Exercise | Output the data below in full, byte for byte. Nothing may differ.

Data excerpt |
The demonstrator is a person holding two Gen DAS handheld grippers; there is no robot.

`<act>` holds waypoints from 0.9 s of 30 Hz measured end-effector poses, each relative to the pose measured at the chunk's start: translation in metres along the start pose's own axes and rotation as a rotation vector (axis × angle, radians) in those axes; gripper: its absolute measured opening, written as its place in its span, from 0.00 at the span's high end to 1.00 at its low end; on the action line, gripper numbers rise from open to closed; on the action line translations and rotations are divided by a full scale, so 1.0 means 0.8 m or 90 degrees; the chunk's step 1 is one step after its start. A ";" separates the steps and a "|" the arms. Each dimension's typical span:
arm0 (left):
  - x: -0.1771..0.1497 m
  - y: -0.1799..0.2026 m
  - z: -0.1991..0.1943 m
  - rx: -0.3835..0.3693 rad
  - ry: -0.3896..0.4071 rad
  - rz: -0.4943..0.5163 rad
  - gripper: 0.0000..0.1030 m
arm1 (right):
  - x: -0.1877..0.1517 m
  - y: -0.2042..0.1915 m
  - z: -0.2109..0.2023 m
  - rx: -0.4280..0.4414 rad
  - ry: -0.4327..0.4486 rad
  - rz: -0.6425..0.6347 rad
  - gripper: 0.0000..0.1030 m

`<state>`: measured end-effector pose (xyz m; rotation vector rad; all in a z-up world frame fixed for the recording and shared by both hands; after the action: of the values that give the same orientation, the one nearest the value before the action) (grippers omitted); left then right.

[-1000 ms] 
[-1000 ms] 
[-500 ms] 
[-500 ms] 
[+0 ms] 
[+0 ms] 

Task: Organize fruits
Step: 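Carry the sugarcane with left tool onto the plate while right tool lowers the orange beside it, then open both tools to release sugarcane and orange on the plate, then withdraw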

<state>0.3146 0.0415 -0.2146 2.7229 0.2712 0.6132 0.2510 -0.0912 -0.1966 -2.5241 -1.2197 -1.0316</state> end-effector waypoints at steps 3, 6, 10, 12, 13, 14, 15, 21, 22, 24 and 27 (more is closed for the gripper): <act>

The answer |
The demonstrator is a person holding two Gen DAS handheld grippers; there is no robot.

`<act>` holds waypoints from 0.9 s of 30 Hz measured end-effector poses, each relative to the pose measured at the chunk's start: translation in metres along the start pose's own axes and rotation as a rotation vector (axis × angle, radians) in those axes; gripper: its absolute measured opening, written as its place in its span, from 0.00 at the span's high end to 1.00 at its low end; on the action line, gripper numbers rise from open to closed; on the action line translations and rotations are divided by a full scale, so 1.0 means 0.8 m or 90 degrees; the chunk's step 1 is one step after its start. A ";" separates the steps and a "|" the arms. Each dimension's typical span:
arm0 (left):
  - x: -0.1771..0.1497 m
  - y: -0.1799..0.2026 m
  - z: -0.1991..0.1943 m
  - rx: -0.3835..0.3693 rad
  - ry: -0.3896..0.4071 rad
  - rz: -0.4943..0.5163 rad
  - gripper: 0.0000..0.1030 m
arm1 (right):
  - x: -0.1877..0.1517 m
  - y: -0.2042..0.1915 m
  - z: -0.2109..0.2023 m
  - rx: -0.4280..0.4414 rad
  - ry: -0.4327..0.4486 rad
  - rz: -0.6425..0.6347 rad
  - gripper: 0.0000..0.1030 m

`<state>`: measured end-effector pose (xyz m; rotation vector rad; all in a z-up world frame fixed for the recording and shared by both hands; after the action: of the values that give the same orientation, the one nearest the value before the action) (grippers omitted); left then right.

[-1000 ms] 
[-1000 ms] 
[-500 ms] 
[-500 ms] 
[+0 ms] 
[+0 ms] 

Task: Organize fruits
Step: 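Carry the sugarcane with left tool onto the plate while right tool lowers the orange beside it, then open both tools to release sugarcane and orange on the plate, then withdraw
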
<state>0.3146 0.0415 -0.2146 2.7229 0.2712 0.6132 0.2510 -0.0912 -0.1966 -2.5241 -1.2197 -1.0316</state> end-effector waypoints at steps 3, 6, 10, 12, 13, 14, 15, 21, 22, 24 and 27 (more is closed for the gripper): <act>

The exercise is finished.